Developers on the projects web site claim there’s been misinformation about Ho‘opili and what it means for local agriculture. They say Ho‘opili will not displace the last farmable land on Oahu becauseHawaii has more than 280,000 acres of arable, high-quality land reserved for agriculture and Ho‘opili’s 1,375 acres of arable land represents about 0.5% of this total.”

They also say farming will continue in the Ho‘opili community, only it will use less land and water, and that not that much land is needed to continue to produce the 30 percent of total fruits and vegetables Hawaii residents and visitors consume.

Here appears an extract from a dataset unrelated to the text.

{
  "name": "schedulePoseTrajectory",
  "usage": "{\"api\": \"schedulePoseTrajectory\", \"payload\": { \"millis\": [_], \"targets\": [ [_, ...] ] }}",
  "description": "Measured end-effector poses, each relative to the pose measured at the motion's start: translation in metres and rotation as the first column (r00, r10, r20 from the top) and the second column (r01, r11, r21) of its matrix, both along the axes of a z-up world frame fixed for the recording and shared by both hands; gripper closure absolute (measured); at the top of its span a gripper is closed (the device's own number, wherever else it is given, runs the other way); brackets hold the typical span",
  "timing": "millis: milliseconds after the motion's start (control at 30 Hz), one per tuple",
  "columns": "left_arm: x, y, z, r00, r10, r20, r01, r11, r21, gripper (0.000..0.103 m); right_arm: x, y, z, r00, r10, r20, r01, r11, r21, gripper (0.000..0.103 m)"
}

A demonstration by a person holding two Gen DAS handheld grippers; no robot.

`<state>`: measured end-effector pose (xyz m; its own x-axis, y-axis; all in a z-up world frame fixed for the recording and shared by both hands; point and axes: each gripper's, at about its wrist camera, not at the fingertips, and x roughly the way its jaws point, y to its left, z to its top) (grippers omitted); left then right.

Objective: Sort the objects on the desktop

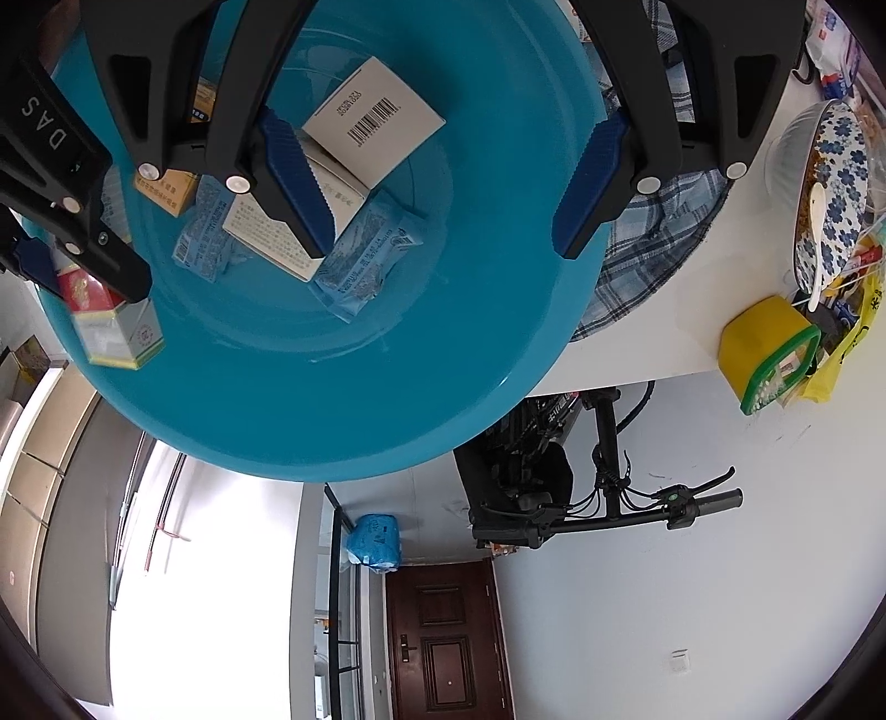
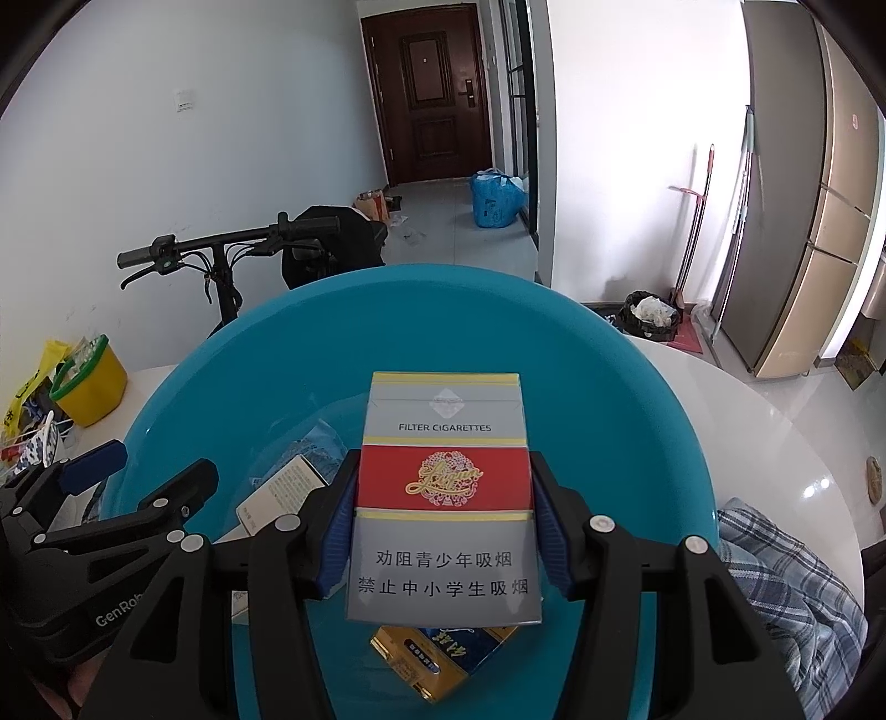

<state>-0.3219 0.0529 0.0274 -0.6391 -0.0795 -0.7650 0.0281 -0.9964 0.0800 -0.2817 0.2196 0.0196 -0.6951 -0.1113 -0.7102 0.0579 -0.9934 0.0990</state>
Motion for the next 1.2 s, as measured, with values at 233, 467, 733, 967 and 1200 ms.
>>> {"api": "schedulePoseTrajectory", "payload": {
  "millis": [233, 467, 733, 967, 1200],
  "targets": [
    [0.000, -0.001, 0.001, 1.000, 0.004, 0.003, -0.004, 1.000, -0.002, 0.020, 0.001, 0.001, 0.002, 1.000, -0.005, 0.001, 0.005, 1.000, 0.011, 0.038],
    [0.007, -0.001, 0.015, 0.999, -0.003, -0.054, 0.002, 1.000, -0.012, 0.020, 0.005, 0.005, 0.011, 0.999, -0.025, -0.025, 0.025, 1.000, 0.000, 0.035],
    [0.029, -0.007, 0.052, 0.984, -0.015, -0.176, 0.019, 1.000, 0.023, 0.020, 0.019, 0.009, 0.040, 0.994, -0.041, -0.102, 0.039, 0.999, -0.019, 0.024],
    [0.057, -0.015, 0.090, 0.950, 0.010, -0.314, 0.005, 0.999, 0.045, 0.018, 0.037, 0.009, 0.068, 0.980, -0.063, -0.190, 0.061, 0.998, -0.014, 0.013],
    [0.083, -0.034, 0.123, 0.908, 0.037, -0.418, 0.009, 0.994, 0.109, 0.013, 0.057, 0.017, 0.094, 0.960, -0.080, -0.270, 0.078, 0.997, -0.021, 0.006]
  ]
}}
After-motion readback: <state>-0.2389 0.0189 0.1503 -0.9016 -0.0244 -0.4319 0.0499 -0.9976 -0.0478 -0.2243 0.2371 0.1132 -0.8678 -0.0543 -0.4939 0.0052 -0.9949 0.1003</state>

“In order for Hawaii to attain 100% self-sufficiency, an additional 30,000 acres of land is required. Currently, there are over 170,000 acres of fallow prime agriculture land available Statewide and 30,000 acres on O‘ahu,” the developers said.

But activists and community leaders are not buying the developer’s public relations effort.

On the web site StopHoopili.com, the group Save Oahu Farmland details their opposition to the project, arguing “What happens to our farmland in Ewa will impact our lives and Hawaii’s future forever.”

They add: “They call it Ho’opili – Coming together. We call it Ho`opilikia – Deep trouble for all of us.”

The Save Oahu Farmlands Alliance has organized several events to keep opposition in the news including a Tractor Convoy on February 21 that went around the state capitol and city hall, and a Farm Festival on February 25, which featured fresh produce, entertainment and an update on the project. Organizers say Hoopili will destroy essential farm land, increase traffic and harm Hawaii’s sustainability efforts.

The two sides are set to debate the project before the Land Use Commission on March 15.